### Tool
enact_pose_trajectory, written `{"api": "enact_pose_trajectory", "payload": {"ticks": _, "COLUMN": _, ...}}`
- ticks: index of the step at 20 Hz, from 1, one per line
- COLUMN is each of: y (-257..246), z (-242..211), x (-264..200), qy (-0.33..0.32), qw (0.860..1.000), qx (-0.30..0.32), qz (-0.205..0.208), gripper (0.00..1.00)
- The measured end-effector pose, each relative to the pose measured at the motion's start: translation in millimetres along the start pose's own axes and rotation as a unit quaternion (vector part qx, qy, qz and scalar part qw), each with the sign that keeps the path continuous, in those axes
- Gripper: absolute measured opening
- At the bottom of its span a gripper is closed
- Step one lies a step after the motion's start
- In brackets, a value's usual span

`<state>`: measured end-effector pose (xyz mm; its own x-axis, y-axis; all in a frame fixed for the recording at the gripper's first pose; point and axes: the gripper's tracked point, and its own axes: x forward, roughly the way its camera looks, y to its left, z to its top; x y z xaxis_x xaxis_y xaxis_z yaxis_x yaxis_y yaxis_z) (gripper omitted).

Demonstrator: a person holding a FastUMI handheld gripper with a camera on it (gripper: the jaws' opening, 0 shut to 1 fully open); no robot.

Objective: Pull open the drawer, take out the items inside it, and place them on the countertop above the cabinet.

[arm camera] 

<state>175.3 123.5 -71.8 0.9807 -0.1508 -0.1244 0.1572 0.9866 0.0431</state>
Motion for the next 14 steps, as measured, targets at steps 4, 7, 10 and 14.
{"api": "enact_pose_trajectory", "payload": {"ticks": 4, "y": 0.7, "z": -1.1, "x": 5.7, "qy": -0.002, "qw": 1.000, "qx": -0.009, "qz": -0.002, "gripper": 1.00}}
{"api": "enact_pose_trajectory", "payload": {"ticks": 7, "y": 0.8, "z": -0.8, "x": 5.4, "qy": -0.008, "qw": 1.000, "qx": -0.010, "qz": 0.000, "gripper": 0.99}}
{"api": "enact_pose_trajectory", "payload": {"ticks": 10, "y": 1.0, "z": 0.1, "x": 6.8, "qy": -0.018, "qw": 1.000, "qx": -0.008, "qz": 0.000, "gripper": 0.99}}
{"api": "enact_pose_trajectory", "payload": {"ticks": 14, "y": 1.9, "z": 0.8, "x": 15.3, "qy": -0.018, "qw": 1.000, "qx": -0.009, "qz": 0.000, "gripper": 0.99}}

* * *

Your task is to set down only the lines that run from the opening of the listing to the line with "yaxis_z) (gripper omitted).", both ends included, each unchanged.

**Your response**
### Tool
enact_pose_trajectory, written `{"api": "enact_pose_trajectory", "payload": {"ticks": _, "COLUMN": _, ...}}`
- ticks: index of the step at 20 Hz, from 1, one per line
- COLUMN is each of: y (-257..246), z (-242..211), x (-264..200), qy (-0.33..0.32), qw (0.860..1.000), qx (-0.30..0.32), qz (-0.205..0.208), gripper (0.00..1.00)
- The measured end-effector pose, each relative to the pose measured at the motion's start: translation in millimetres along the start pose's own axes and rotation as a unit quaternion (vector part qx, qy, qz and scalar part qw), each with the sign that keeps the path continuous, in those axes
- Gripper: absolute measured opening
- At the bottom of its span a gripper is closed
- Step one lies a step after the motion's start
- In brackets, a value's usual span

`<state>`: measured end-effector pose (xyz mm; its own x-axis, y-axis; all in a frame fixed for the recording at the gripper's first pose; point and axes: the gripper's tracked point, and its own axes: x forward, roughly the way its camera looks, y to its left, z to its top; x y z xaxis_x xaxis_y xaxis_z yaxis_x yaxis_y yaxis_z) (gripper omitted).

What the exercise asked for has been given in full.